● What to produce
Across all the entries below, how many lines mention the string "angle"? Respond with a single number.

● Extracted material
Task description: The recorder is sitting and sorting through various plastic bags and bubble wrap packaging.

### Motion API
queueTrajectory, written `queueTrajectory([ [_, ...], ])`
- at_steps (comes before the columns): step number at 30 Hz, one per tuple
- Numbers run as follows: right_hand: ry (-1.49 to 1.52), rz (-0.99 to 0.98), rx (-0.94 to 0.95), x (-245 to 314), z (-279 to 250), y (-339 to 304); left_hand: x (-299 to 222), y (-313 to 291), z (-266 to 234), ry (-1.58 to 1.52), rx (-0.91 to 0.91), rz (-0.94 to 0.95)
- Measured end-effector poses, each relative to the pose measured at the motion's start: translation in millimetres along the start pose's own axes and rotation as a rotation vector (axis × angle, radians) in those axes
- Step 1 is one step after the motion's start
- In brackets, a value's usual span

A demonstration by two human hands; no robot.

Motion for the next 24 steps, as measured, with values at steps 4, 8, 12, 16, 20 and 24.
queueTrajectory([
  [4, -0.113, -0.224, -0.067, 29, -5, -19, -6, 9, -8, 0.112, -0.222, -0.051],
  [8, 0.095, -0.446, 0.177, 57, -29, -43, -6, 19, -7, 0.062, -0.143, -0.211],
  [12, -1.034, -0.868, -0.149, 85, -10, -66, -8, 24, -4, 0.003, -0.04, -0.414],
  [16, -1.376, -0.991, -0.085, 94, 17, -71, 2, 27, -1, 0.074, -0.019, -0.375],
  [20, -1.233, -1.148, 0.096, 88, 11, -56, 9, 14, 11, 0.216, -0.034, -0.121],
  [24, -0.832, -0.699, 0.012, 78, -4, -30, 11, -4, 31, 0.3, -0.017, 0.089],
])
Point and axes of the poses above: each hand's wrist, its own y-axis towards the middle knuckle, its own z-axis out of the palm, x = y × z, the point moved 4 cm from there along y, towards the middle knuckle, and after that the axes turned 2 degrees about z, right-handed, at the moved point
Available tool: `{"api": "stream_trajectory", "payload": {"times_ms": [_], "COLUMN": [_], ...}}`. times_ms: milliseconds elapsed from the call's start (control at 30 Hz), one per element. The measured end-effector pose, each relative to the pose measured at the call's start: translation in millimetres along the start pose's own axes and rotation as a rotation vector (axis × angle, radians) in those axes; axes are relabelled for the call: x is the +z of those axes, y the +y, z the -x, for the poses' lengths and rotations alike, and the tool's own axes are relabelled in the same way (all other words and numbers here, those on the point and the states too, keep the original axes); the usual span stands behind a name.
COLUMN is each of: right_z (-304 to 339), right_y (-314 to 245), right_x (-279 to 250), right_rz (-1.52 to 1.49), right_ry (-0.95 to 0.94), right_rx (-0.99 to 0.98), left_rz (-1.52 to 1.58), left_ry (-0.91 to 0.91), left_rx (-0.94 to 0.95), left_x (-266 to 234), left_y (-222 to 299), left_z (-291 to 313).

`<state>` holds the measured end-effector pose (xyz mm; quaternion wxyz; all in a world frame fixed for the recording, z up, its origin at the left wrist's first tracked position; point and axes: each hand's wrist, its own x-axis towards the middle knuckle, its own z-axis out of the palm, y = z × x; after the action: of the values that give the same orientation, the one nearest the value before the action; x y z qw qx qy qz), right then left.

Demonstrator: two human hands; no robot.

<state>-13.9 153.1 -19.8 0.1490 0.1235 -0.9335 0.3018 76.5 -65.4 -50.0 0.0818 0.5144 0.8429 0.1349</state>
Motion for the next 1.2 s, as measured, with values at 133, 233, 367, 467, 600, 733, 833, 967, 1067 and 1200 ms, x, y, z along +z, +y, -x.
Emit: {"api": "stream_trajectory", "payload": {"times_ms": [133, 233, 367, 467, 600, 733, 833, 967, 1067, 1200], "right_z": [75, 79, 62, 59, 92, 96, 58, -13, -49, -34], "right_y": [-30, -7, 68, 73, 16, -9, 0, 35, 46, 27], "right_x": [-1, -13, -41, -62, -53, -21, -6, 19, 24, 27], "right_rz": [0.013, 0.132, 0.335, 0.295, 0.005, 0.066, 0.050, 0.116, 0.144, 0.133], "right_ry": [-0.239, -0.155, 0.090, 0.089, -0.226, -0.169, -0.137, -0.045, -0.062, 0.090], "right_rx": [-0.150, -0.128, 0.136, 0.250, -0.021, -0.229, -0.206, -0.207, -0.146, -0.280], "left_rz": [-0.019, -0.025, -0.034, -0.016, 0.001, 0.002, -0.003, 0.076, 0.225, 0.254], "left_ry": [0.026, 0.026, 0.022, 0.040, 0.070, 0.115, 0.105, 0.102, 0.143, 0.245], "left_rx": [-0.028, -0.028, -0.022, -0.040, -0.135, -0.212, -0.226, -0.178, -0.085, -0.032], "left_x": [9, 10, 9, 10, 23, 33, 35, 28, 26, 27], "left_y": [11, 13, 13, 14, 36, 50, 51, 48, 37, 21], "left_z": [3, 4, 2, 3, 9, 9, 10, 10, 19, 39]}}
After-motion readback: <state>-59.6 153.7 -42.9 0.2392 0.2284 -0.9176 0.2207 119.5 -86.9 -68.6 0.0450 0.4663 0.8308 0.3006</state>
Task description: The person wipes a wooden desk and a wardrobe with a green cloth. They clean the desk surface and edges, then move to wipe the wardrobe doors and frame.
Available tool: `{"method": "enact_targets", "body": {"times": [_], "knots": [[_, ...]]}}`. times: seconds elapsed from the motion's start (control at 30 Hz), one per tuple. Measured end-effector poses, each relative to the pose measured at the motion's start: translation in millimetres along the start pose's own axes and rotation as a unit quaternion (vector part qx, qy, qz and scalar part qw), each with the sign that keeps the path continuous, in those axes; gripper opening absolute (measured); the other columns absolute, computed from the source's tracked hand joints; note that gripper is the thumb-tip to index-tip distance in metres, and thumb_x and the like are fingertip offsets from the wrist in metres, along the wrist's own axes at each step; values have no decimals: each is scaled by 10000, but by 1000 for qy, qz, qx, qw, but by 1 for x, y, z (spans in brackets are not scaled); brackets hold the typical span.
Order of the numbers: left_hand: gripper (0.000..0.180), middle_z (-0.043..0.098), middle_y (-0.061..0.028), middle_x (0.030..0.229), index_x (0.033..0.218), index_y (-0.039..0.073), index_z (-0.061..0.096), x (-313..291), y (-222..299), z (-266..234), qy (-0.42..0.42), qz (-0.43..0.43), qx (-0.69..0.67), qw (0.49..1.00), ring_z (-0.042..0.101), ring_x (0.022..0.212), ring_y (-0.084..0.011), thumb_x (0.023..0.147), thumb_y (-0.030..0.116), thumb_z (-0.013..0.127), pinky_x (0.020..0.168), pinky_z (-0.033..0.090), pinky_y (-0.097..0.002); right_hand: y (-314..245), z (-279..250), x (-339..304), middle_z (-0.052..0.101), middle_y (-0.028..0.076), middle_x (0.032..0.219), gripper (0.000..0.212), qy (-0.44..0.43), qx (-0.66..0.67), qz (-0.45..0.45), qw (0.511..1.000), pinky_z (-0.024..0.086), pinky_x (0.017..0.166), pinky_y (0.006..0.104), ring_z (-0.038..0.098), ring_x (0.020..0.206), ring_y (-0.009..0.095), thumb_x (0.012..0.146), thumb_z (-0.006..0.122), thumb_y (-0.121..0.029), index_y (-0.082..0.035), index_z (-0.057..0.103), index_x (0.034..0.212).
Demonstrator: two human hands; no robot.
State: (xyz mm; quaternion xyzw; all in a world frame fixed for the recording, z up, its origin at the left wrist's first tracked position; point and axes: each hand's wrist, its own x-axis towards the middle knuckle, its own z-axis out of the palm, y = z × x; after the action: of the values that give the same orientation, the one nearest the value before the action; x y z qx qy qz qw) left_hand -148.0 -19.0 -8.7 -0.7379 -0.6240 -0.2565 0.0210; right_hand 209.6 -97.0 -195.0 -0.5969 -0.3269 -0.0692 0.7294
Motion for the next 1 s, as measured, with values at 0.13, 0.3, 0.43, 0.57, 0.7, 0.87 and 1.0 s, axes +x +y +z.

● Worked solution
2